U.S. savings bonds are seen as one of the safest ways to invest one’s money. A savings bond is a government insured and backed investment that when held onto long enough, will pay out the interest earned with practically no risk of losing any money.
Usually a savings bond is a long term investment meaning that those purchasing savings bonds should be prepared to hold into the bond for many years to earn the maximum amount of interest possible on the bonds.
So when should you cash them in?
When you purchase a U.S. savings bond you’ll also be given information on how long you’ll have to wait before cashing in the bond and how long the bond will continue to earn interest. A good rule of thumb when deciding to cash in a bond is to determine if the bond is still earning any interest at all.
Many bonds issued after February 2003 are subject to a 6-12 month waiting (or holding period) before you can cash them in or redeem them. To get the most out of your savings bonds however you should allow them to fully mature and earn interest for as long as possible.
Most U.S. savings bonds continue to earn interest on them up to 30 years from the date they were issued. If you are holding onto savings bonds that are no longer earning interest, you are basically preventing that money from further growing.
If your bond has matured and is no longer earning interest, you’ll want to redeem it at your local bank. You’ll get the initial value of the bond plus the interest earned. You can then spend the money, use it to buy more bonds, or reinvest the money in a high interest savings account or whatever you’d like to do it.
Like most long term investments, it doesn’t pay to cash in early.
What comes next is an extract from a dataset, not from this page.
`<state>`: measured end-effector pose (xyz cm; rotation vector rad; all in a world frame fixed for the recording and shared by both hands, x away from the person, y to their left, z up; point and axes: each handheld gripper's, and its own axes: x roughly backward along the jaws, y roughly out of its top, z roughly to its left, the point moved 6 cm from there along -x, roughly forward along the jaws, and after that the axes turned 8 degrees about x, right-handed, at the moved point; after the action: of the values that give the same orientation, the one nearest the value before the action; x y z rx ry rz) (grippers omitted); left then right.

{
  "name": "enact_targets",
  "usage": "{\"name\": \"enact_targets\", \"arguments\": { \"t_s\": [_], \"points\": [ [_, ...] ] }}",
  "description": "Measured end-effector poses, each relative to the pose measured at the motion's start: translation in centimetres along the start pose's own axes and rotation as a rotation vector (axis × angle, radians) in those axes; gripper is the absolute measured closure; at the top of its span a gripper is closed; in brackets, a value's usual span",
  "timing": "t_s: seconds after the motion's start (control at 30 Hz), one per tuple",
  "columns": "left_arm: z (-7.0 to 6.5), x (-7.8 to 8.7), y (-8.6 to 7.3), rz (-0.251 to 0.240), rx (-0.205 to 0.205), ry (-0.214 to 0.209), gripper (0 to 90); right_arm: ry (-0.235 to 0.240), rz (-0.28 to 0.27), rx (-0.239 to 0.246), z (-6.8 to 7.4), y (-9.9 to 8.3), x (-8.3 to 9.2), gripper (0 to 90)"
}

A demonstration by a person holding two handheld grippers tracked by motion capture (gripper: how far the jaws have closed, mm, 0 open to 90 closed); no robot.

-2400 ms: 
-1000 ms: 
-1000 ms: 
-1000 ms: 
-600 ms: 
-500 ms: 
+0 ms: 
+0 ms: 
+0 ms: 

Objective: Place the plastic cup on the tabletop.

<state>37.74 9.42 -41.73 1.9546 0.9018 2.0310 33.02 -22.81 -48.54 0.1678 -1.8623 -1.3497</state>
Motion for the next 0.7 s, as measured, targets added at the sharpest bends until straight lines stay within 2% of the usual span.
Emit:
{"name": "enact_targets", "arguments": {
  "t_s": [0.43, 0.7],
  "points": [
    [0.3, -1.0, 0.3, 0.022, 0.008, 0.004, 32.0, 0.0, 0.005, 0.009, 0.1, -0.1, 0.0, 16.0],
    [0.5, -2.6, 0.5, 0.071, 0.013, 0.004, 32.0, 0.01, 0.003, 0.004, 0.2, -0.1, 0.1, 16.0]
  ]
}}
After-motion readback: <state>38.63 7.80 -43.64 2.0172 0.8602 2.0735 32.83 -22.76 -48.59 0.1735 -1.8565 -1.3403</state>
If you are unsure of how old your bond is or if it is still accruing interest, you can check the status of your bonds by visiting the Treasury website at: http://www.treasurydirect.gov/ . You can also have savings bonds that you’ve lost or misplaced verified by the treasury, claim bonds left to you by a relative, and find out all the details about your savings bonds.
If you need the cash now and the bond isn’t subject to a holding period you can cash in your savings bonds immediately, but keep in mind that you may have to pay taxes on the interest earned and will lose out on all the potential interest that could have been earned.
Remember that if your bond is no longer earning interest there is no reason to keep holding it, bonds that are 30 years or older generally fall into this category of bonds. Cash them in if the interest earning period is over.